As soon as the troops left, we began to feel the pinch of necessity. Everything was taken—there was often nothing to buy, except rum. That there was in plenty! One Jewess actually came to me to beg help in getting a permit to open a tavern. I told her "No, but I would ask for permission to close it!" It did not help much. She got her license, as did many others also. Drunkenness was part of the daily life of the town. With no food, and only the soup in small portions served the town by our committee, the pennies could buy a temporary relief and forgetfulness. Thus was the crowning injustice put upon the people; they were debauched.
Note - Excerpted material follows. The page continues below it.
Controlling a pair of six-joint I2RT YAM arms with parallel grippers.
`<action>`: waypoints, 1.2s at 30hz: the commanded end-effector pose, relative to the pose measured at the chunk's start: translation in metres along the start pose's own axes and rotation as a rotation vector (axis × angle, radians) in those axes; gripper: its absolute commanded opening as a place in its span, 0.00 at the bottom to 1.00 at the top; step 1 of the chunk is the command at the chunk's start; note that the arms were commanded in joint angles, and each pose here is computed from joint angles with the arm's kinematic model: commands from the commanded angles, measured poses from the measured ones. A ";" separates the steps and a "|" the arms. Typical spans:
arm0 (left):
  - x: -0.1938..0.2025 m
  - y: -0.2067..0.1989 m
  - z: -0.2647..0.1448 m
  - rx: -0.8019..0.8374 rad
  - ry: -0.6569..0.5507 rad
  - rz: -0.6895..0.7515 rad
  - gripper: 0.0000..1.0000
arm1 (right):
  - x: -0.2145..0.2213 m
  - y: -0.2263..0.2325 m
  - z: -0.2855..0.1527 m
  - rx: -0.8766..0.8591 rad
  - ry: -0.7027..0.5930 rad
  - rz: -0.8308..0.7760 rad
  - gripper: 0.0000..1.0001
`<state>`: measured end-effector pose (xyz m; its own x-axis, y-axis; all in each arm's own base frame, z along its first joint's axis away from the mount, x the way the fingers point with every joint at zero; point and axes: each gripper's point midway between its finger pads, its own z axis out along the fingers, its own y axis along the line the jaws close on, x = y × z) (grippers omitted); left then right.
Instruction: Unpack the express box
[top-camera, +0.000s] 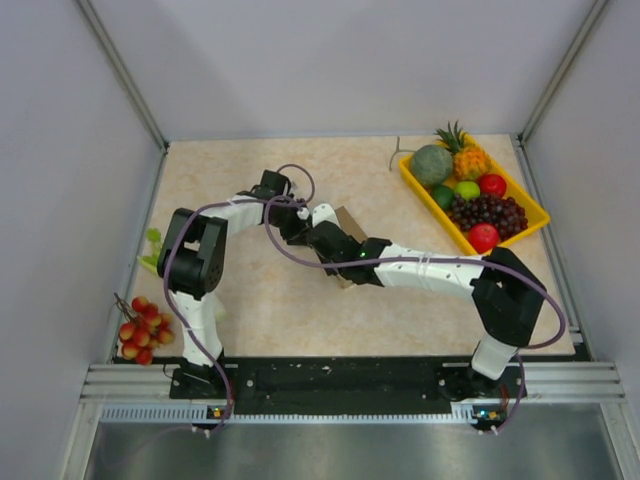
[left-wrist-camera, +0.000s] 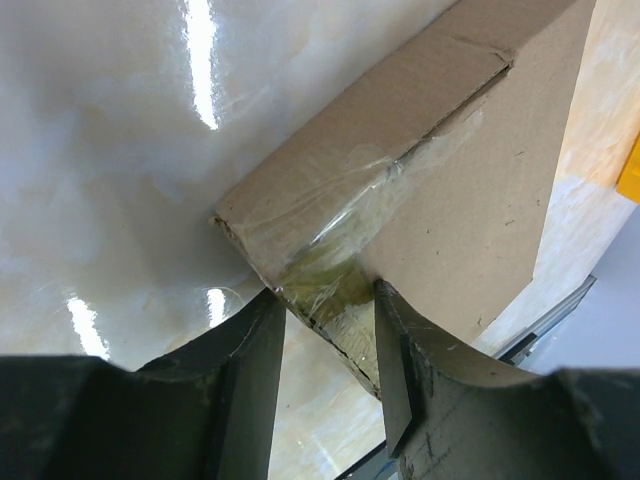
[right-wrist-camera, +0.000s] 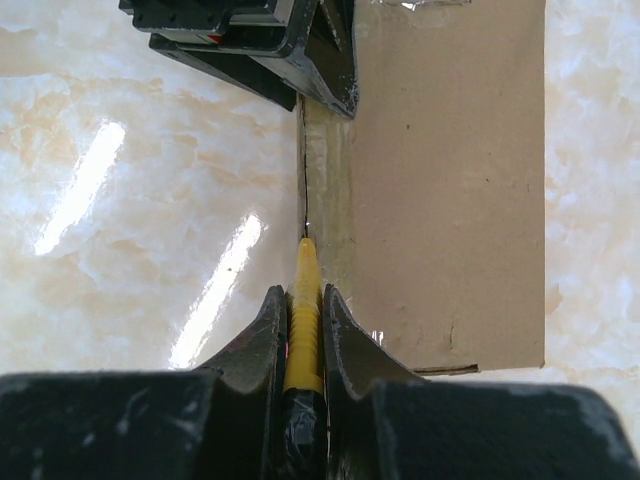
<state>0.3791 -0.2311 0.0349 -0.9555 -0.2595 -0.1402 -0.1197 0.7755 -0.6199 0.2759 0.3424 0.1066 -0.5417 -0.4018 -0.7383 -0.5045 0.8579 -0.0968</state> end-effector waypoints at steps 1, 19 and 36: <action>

A few days of bad food, and all of my children fell ill with dysentery. Of course they could not eat black bread after typhus. The doctor who had been always our kind friend came to see us. He was soon to go, also. He used the cholera serum on the children, and for a few days the poor little things were very ill. Wanda and Wladek recovered in a degree, but Stas grew worse. I was once more fighting death for my boy. Oh the misery of those days! It comes over me in a flood only to think of it. Night and day—night and day—always the same. The child grew transparent from the constant loss of blood, just a little moaning atom!

Something broke down in me those days. I had come to the point where I knew if we were not released it meant giving up my children; and now I wished to give them up rather than see them suffer. Perhaps that was just why I had failed. I had clung to them so desperately, calling on them not to leave me. They had been left to me, but now I was willing to leave the decision to the Higher Power, not forcing things my way. Looking Death in the eyes, one loses the fear of Him.

Our kind friend, after giving Stas the third hypodermic injection of cholera serum, pronounced the verdict of life for him—if we could get away! As he stood looking at my boy, he said, "You have got to be let go. It is inhuman to keep you longer. Try once more for permission to go to Berlin. You have your Ambassador there." I told him there was as yet no reply to my last petition. It had been promised soon.

Stas lived and on my birthday, the 28th of August, the kind doctor was sent on, away from Suwalki! He came to say good-bye, the two children hanging on him; they loved him. To me, he wears a halo! How much he had done to lighten the burdens, not only for me, but for the whole town! While he was there, saying good-bye to us, a soldier came with the final refusal of my petition. It was a hard blow, but I just would not accept its finality. If God saved my boy's life the second time, when I was ready to give him up, it surely meant that we were to be released! Then and there I once more went to the Civil Government. The "Presidial Rat" was surprised at my persistency; he felt there was no use in it; but he finally consented to send another petition, this time asking permission to travel to Berlin, there to enquire if it were possible to go to America. In the office was a wonderfully kind man, a lieutenant, who told me this time he would help me. Surely we would be freed. A day which seemed to be all darkness was turning bright. I went back to my boy with a little hope for the future. He was so weak as hardly to breathe. I had a bottle of red wine, and fed him a drop at a time. Perhaps before he needed food we should be on our way!